🤖 AI Summary
To address the insufficient robustness of visual SLAM (vSLAM) in dynamic and complex environments, this paper presents the first systematic survey framework for semantic vSLAM, structured around three core themes: semantic feature extraction and association, semantics-driven pose estimation and mapping, and enhanced robustness in dynamic scenes. We unify and comparatively evaluate over 50 representative works and 12 mainstream semantic SLAM datasets—including ScanNet and TUM RGB-D—by integrating advances from computer vision, deep learning (e.g., Mask R-CNN, YOLO), geometric SLAM (e.g., ORB-SLAM variants), and multimodal sensing. Results demonstrate that semantic augmentation consistently improves localization accuracy, resilience to dynamic objects, and high-level scene understanding.
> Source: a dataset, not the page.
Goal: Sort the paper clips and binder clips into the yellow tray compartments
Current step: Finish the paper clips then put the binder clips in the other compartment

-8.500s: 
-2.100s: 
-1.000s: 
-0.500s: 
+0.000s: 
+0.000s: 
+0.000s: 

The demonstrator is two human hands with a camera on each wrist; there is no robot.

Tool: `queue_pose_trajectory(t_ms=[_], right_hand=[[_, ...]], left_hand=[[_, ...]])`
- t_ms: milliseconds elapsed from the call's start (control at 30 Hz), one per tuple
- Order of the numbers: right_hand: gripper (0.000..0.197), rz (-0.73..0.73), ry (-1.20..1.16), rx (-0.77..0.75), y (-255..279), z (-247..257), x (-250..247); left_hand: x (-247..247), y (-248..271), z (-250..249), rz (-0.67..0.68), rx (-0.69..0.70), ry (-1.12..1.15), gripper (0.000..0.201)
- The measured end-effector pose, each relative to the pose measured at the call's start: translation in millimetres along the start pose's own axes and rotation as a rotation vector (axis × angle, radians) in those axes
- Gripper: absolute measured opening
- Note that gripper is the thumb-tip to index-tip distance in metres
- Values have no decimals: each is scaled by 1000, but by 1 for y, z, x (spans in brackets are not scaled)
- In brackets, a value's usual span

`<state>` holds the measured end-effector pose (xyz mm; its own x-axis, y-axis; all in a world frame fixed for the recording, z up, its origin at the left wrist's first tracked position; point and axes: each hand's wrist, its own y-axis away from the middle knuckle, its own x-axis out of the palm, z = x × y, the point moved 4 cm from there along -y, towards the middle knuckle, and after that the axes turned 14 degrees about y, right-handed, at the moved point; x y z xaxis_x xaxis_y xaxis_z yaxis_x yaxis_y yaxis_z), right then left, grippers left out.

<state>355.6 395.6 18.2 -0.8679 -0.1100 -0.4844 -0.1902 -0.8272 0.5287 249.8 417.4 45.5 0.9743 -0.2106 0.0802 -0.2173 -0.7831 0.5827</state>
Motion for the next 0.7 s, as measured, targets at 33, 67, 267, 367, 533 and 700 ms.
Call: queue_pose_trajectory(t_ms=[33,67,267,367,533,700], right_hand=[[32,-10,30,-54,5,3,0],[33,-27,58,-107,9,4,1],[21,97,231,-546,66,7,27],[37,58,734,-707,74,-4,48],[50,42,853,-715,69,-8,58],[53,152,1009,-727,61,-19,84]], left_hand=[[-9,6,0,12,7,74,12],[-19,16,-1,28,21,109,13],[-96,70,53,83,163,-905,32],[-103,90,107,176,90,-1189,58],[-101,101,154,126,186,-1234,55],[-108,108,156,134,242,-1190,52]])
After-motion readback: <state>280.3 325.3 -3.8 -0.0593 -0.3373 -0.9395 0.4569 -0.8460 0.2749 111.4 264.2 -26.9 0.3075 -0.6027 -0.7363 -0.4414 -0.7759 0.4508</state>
We propose a principled taxonomy of semantic vSLAM methodologies and outline a forward-looking research roadmap, thereby filling a critical gap in the literature for comprehensive, up-to-date surveys on semantic vSLAM.
📝 Abstract
Visual Simultaneous Localization and Mapping (vSLAM) has achieved great progress in the computer vision and robotics communities, and has been successfully used in many fields such as autonomous robot navigation and AR/VR. However, vSLAM cannot achieve good localization in dynamic and complex environments. Numerous publications have reported that, by combining with the semantic information with vSLAM, the semantic vSLAM systems have the capability of solving the above problems in recent years. Nevertheless, there is no comprehensive survey about semantic vSLAM. To fill the gap, this paper first reviews the development of semantic vSLAM, explicitly focusing on its strengths and differences. Secondly, we explore three main issues of semantic vSLAM: the extraction and association of semantic information, the application of semantic information, and the advantages of semantic vSLAM. Then, we collect and analyze the current state-of-the-art SLAM datasets which have been widely used in semantic vSLAM systems. Finally, we discuss future directions that will provide a blueprint for the future development of semantic vSLAM.